Extract, from the listing that follows, each line containing the word "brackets".

_ _ _

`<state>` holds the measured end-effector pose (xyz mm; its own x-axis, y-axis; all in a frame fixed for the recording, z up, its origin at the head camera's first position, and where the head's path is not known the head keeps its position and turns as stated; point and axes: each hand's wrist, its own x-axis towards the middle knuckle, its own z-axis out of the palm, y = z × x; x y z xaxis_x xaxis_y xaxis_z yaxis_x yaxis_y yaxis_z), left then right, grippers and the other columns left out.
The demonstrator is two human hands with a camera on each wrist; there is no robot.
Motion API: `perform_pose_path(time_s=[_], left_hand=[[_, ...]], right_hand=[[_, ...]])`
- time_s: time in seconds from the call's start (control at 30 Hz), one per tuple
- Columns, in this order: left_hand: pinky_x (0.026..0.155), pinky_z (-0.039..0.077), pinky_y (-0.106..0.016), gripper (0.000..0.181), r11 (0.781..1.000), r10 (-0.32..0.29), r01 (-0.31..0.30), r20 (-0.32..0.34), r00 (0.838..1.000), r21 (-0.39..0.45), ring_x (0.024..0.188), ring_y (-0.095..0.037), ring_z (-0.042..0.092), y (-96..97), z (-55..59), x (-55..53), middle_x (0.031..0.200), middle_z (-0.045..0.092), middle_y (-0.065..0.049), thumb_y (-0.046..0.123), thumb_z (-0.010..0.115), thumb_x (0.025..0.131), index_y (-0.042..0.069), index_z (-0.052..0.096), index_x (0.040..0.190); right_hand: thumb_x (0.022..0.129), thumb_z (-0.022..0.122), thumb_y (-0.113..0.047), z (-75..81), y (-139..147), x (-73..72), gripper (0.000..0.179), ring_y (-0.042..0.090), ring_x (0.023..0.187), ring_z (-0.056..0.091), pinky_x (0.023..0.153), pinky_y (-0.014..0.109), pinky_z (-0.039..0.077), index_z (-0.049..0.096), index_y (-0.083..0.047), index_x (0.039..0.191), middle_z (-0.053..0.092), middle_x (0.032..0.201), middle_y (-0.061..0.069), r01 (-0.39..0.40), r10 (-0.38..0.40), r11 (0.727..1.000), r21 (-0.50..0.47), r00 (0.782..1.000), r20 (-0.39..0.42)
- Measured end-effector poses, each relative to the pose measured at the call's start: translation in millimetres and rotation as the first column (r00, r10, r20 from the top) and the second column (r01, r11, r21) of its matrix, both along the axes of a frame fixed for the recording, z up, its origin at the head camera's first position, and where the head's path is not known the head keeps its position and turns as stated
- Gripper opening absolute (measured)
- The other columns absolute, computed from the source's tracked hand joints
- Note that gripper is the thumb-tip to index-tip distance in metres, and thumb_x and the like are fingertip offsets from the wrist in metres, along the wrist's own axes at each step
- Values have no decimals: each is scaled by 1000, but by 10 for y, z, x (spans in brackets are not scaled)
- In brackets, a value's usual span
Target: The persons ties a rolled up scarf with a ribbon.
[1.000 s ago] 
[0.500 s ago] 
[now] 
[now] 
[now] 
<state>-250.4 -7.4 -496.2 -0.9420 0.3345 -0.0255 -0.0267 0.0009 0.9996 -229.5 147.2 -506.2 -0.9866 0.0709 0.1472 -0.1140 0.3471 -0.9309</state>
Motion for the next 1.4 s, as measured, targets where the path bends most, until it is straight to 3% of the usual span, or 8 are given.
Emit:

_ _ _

* Answer to this task
- Values have no decimals: each is scaled by 1000, but by 10 for y, z, x (spans in brackets are not scaled)
- In brackets, a value's usual span

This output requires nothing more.